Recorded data

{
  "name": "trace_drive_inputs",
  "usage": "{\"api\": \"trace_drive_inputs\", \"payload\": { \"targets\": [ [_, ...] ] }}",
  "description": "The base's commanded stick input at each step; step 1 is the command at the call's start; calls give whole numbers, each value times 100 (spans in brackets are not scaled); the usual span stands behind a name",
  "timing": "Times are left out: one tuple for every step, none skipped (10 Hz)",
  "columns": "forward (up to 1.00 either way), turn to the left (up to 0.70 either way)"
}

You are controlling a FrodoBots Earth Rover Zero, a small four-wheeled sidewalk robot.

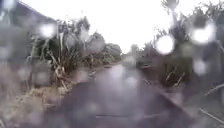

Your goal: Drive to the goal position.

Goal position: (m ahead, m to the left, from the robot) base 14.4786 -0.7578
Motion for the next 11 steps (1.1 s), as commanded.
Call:
{"api": "trace_drive_inputs", "payload": {
  "targets": [
    [100, 0],
    [100, 0],
    [100, 0],
    [100, 0],
    [100, 0],
    [100, 0],
    [100, 0],
    [100, 0],
    [100, 0],
    [100, 0],
    [100, 0]
  ]
}}
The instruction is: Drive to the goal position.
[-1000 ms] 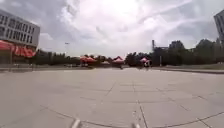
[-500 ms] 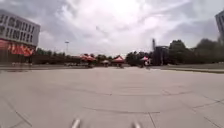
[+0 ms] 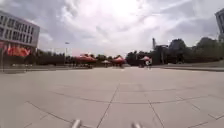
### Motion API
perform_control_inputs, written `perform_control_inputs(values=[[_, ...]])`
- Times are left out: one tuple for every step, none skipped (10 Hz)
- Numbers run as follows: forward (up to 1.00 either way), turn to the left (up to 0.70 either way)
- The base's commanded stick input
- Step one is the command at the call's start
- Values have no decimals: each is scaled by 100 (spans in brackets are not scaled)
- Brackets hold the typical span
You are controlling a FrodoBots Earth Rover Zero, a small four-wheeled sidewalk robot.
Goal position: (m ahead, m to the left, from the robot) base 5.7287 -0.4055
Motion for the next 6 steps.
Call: perform_control_inputs(values=[[85,-35],[85,-31],[85,-7],[85,-1],[85,-1],[85,-1]])
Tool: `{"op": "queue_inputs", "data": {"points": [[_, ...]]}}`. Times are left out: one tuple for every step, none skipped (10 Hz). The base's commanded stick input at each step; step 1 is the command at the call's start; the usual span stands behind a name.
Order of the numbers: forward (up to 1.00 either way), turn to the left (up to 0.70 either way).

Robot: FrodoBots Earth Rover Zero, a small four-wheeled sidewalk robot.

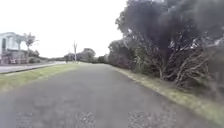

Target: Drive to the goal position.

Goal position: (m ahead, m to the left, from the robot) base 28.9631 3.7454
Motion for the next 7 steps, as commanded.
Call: {"op": "queue_inputs", "data": {"points": [[0.70,0.00],[0.70,0.00],[0.70,0.00],[0.70,0.00],[0.70,0.00],[0.70,0.00],[0.70,0.00]]}}
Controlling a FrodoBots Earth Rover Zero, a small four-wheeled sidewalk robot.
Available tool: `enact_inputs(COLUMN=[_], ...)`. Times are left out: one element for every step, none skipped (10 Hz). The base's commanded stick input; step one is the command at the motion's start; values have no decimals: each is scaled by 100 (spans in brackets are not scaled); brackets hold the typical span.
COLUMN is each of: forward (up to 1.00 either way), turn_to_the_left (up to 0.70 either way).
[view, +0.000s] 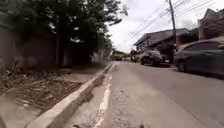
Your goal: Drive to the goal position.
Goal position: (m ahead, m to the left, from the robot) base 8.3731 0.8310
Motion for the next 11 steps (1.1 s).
enact_inputs(forward=[70, 70, 70, 70, 70, 70, 70, 70, 70, 70, 70], turn_to_the_left=[-2, 0, 0, 0, 0, 0, 0, 0, 0, 0, 0])
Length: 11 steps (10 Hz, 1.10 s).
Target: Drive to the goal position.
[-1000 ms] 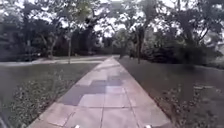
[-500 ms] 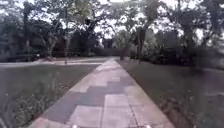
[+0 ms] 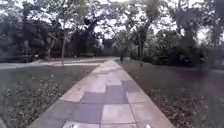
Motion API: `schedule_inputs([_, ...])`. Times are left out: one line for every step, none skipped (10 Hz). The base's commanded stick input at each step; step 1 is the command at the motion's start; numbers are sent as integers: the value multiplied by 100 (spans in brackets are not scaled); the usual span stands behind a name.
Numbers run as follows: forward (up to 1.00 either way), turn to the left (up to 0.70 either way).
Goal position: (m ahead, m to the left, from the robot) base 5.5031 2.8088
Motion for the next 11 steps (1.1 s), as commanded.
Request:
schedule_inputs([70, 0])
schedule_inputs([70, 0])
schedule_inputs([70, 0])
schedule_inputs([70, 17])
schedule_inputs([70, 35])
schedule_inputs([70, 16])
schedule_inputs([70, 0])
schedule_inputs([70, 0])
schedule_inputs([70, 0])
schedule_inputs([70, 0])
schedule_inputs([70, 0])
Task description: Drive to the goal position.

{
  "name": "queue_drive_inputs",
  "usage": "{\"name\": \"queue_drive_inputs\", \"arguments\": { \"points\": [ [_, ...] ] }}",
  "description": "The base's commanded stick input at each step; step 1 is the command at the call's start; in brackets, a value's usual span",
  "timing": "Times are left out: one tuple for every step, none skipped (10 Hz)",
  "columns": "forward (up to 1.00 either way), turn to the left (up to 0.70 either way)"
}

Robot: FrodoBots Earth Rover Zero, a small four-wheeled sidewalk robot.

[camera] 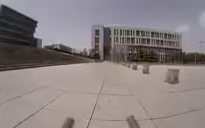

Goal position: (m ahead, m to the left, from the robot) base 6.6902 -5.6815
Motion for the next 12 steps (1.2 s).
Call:
{"name": "queue_drive_inputs", "arguments": {
  "points": [
    [0.7,-0.15],
    [0.7,-0.35],
    [0.7,-0.35],
    [0.7,-0.35],
    [0.7,-0.35],
    [0.7,-0.35],
    [0.7,-0.35],
    [0.7,-0.35],
    [0.7,-0.35],
    [0.7,-0.35],
    [0.7,-0.35],
    [0.7,-0.35]
  ]
}}
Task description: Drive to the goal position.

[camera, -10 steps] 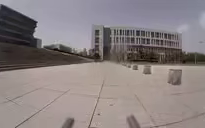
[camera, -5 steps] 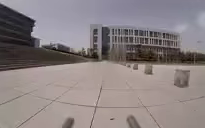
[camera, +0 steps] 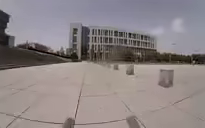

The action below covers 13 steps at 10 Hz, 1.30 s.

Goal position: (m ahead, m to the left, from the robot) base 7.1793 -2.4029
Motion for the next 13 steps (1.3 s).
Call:
{"name": "queue_drive_inputs", "arguments": {
  "points": [
    [0.7,-0.35],
    [0.7,-0.35],
    [0.7,-0.35],
    [0.7,-0.35],
    [0.7,-0.35],
    [0.7,-0.35],
    [0.7,-0.35],
    [0.7,-0.35],
    [0.7,-0.35],
    [0.7,-0.35],
    [0.7,-0.35],
    [0.7,-0.35],
    [0.7,-0.35]
  ]
}}
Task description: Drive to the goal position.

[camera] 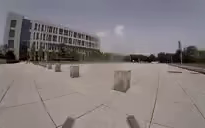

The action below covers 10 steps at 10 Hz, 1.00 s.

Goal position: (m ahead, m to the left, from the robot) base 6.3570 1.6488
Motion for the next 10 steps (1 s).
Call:
{"name": "queue_drive_inputs", "arguments": {
  "points": [
    [0.7,-0.35],
    [0.7,-0.35],
    [0.7,-0.35],
    [0.7,-0.35],
    [0.7,-0.35],
    [0.7,-0.35],
    [0.7,-0.35],
    [0.7,-0.35],
    [0.7,-0.35],
    [0.7,-0.35]
  ]
}}
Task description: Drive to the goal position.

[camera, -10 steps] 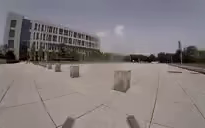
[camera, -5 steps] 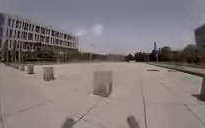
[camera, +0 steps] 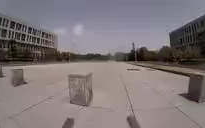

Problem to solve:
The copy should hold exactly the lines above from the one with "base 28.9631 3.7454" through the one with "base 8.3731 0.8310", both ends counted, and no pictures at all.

Reply to the exercise:
Goal position: (m ahead, m to the left, from the robot) base 28.9631 3.7454
Motion for the next 7 steps, as commanded.
Call: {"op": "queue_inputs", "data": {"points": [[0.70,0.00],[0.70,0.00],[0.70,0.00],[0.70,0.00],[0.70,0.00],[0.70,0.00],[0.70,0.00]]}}
Controlling a FrodoBots Earth Rover Zero, a small four-wheeled sidewalk robot.
Available tool: `enact_inputs(COLUMN=[_], ...)`. Times are left out: one element for every step, none skipped (10 Hz). The base's commanded stick input; step one is the command at the motion's start; values have no decimals: each is scaled by 100 (spans in brackets are not scaled); brackets hold the typical span.
COLUMN is each of: forward (up to 1.00 either way), turn_to_the_left (up to 0.70 either way).
[view, +0.000s] 
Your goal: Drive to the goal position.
Goal position: (m ahead, m to the left, from the robot) base 8.3731 0.8310

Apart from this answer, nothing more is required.